The word "phrase" marks the lines you need; copy each of them from the data.

■ ■ ■ ■ ■ ■ ■

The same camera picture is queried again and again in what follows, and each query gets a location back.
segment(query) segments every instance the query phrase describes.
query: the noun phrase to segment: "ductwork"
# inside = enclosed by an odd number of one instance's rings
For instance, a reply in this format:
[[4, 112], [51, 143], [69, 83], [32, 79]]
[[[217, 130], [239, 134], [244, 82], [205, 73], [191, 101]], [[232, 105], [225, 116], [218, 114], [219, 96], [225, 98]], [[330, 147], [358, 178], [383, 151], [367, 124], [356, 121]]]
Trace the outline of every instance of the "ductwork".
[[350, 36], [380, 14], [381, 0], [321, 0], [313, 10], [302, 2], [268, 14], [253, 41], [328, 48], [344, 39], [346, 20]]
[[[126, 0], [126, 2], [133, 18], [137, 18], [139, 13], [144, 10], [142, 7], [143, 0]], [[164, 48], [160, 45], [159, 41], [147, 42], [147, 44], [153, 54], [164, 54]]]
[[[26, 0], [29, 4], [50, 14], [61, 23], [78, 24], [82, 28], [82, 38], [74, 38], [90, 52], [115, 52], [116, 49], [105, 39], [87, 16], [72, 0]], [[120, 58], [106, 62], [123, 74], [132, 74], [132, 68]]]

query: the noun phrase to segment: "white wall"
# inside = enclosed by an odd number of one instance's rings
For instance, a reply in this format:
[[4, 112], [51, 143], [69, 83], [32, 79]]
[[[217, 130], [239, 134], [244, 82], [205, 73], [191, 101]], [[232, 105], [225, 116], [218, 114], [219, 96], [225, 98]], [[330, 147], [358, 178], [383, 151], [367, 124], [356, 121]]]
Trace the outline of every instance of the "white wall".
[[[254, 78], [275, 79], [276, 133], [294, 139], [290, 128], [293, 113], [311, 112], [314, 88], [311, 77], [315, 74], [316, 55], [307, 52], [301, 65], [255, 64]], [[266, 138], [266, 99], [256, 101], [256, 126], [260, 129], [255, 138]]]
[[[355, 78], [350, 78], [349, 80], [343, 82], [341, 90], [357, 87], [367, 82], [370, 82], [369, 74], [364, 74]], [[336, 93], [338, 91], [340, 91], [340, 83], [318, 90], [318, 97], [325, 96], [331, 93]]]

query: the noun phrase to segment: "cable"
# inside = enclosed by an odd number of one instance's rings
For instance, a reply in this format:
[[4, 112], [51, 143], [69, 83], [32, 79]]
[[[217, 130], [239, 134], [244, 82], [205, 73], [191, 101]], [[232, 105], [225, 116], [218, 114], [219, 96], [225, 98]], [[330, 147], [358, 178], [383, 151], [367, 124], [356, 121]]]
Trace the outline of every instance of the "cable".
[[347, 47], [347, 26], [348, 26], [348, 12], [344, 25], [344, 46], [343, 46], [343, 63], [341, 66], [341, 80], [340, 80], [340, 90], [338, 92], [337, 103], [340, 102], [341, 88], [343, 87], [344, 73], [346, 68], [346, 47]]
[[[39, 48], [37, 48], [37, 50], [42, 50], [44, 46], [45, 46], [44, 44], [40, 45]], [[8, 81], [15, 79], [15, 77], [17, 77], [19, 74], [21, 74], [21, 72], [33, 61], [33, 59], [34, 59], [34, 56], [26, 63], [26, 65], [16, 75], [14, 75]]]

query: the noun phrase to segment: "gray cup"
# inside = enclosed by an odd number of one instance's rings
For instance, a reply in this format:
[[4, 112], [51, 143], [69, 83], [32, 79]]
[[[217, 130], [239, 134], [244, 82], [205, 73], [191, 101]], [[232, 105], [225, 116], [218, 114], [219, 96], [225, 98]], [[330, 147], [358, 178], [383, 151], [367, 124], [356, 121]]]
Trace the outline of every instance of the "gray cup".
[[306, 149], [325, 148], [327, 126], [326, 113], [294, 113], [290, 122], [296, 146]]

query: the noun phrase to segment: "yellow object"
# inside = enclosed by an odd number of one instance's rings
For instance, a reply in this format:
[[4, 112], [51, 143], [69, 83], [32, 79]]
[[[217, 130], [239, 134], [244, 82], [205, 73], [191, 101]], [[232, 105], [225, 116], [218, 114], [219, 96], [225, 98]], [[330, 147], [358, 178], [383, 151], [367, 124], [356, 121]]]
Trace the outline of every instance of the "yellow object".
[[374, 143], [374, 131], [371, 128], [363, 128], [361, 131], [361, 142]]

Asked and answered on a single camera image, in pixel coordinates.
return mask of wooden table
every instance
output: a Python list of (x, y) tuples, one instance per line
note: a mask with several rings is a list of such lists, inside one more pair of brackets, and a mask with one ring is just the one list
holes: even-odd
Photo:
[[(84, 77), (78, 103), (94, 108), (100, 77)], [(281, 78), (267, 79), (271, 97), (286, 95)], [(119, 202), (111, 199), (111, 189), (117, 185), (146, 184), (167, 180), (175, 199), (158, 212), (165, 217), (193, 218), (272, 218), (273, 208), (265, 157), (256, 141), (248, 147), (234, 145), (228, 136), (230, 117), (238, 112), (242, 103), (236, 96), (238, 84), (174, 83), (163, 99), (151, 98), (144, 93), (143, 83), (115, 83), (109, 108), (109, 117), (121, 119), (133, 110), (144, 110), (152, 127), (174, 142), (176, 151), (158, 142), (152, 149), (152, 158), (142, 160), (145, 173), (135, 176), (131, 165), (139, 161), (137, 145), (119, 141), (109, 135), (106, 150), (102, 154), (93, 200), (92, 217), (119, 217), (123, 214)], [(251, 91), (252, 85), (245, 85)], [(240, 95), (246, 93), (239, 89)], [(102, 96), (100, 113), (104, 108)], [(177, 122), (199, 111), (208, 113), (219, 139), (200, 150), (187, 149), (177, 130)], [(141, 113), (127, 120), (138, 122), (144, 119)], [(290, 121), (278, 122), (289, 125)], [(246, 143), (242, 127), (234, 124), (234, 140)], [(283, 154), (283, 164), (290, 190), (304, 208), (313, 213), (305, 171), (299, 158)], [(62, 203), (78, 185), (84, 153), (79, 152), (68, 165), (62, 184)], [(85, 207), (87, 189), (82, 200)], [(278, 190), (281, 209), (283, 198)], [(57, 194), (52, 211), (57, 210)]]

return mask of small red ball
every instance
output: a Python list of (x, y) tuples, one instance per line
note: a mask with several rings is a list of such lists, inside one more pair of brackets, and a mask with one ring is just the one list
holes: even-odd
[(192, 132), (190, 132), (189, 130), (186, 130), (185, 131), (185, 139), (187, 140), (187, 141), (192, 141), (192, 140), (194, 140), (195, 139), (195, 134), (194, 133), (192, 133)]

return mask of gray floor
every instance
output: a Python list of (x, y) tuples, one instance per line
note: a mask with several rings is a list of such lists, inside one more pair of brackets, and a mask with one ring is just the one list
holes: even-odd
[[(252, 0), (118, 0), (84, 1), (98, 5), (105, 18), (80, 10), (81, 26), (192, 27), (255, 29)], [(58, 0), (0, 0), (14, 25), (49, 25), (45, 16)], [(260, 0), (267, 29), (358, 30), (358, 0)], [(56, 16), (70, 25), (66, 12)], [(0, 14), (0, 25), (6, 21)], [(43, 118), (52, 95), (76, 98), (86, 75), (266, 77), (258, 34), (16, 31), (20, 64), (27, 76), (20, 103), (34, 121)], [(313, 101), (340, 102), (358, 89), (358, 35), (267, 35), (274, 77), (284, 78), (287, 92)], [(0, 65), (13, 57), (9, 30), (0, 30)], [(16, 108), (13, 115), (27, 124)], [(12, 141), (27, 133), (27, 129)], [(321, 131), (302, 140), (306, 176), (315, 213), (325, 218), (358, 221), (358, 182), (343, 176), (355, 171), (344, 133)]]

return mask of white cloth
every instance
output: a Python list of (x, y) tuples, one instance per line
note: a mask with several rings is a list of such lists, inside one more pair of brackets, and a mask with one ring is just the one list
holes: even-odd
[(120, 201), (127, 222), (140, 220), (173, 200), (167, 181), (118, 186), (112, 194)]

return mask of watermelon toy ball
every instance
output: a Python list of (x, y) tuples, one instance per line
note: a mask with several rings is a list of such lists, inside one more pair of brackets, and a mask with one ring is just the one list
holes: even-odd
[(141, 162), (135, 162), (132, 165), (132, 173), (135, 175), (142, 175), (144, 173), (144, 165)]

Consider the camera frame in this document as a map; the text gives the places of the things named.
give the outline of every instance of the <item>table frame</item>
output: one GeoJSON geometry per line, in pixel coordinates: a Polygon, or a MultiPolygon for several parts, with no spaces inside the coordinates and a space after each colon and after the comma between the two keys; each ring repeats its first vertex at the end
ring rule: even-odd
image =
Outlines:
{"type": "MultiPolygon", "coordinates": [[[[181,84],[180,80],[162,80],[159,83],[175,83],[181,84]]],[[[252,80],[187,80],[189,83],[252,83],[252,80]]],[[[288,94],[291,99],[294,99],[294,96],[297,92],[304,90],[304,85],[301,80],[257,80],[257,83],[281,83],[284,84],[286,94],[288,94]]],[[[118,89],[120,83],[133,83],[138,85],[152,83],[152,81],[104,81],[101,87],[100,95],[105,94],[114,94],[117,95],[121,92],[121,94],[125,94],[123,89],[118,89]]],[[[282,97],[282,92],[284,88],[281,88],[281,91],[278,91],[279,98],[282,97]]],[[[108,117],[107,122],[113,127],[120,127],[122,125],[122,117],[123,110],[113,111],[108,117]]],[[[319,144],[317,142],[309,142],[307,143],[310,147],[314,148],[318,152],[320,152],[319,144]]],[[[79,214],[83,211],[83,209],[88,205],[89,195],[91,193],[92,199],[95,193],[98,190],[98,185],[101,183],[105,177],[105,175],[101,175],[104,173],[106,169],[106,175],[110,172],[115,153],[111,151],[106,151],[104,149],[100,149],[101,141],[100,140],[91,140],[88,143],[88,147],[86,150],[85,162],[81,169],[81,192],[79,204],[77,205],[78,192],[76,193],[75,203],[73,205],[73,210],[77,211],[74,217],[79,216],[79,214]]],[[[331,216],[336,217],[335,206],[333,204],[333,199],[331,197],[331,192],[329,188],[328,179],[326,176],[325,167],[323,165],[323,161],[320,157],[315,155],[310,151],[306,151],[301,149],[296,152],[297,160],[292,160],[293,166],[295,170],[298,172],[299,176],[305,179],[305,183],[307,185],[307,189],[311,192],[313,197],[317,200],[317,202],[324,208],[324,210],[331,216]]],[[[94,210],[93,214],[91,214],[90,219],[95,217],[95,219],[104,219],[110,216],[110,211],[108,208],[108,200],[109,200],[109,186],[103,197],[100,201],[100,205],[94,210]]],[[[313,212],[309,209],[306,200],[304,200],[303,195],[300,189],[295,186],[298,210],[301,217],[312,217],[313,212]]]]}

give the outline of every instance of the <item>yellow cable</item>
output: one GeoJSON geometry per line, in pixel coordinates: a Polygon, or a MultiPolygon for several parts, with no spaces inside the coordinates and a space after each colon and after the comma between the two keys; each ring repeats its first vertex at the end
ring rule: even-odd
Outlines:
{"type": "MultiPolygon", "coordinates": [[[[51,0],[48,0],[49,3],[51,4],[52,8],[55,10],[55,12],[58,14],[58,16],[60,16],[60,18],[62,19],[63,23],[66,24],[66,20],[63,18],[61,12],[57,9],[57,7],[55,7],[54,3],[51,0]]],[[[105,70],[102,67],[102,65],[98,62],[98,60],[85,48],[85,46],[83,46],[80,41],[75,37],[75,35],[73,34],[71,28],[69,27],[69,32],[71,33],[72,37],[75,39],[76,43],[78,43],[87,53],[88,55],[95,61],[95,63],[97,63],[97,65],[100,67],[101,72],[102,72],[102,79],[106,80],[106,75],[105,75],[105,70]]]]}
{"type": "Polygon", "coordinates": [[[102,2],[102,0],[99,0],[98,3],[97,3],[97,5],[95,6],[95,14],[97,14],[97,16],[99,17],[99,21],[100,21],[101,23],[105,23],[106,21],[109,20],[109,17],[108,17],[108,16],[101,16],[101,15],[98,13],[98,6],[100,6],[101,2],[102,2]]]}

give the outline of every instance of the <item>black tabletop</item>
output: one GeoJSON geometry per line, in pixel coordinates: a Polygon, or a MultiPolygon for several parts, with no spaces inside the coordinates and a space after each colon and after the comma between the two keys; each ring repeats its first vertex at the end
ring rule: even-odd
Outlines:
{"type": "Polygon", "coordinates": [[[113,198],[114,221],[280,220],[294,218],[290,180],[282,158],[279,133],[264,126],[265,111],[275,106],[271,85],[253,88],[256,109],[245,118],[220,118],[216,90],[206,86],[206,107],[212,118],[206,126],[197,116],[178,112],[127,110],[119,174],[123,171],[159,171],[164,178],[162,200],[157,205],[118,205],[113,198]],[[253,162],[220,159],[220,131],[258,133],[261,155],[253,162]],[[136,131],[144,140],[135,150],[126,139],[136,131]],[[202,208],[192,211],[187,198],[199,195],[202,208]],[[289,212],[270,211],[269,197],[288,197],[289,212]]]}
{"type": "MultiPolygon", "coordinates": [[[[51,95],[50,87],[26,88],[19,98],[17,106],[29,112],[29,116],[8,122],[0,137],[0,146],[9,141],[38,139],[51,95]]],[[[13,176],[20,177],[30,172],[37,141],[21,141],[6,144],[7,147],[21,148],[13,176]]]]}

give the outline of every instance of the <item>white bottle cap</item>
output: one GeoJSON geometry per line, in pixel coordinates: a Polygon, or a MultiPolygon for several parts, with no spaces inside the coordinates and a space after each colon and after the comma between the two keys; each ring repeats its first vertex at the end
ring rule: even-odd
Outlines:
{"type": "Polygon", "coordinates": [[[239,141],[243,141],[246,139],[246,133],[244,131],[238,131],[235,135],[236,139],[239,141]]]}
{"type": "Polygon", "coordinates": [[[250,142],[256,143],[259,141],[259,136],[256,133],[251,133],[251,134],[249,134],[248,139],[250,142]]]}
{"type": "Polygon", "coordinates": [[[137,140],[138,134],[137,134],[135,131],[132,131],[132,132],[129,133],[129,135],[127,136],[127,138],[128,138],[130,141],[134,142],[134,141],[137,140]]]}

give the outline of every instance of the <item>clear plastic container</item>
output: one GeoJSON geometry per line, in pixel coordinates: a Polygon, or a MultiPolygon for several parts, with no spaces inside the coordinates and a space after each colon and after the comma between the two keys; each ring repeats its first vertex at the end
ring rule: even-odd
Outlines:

■ ■ ■ ■ ■ ■ ■

### RESPONSE AREA
segment(query) segments every instance the query phrase describes.
query: the noun phrase to segment: "ductwork"
query: the noun phrase to segment: "white wall"
query: the noun phrase to segment: "cable"
query: the noun phrase to segment: "gray cup"
query: the noun phrase to segment: "yellow object"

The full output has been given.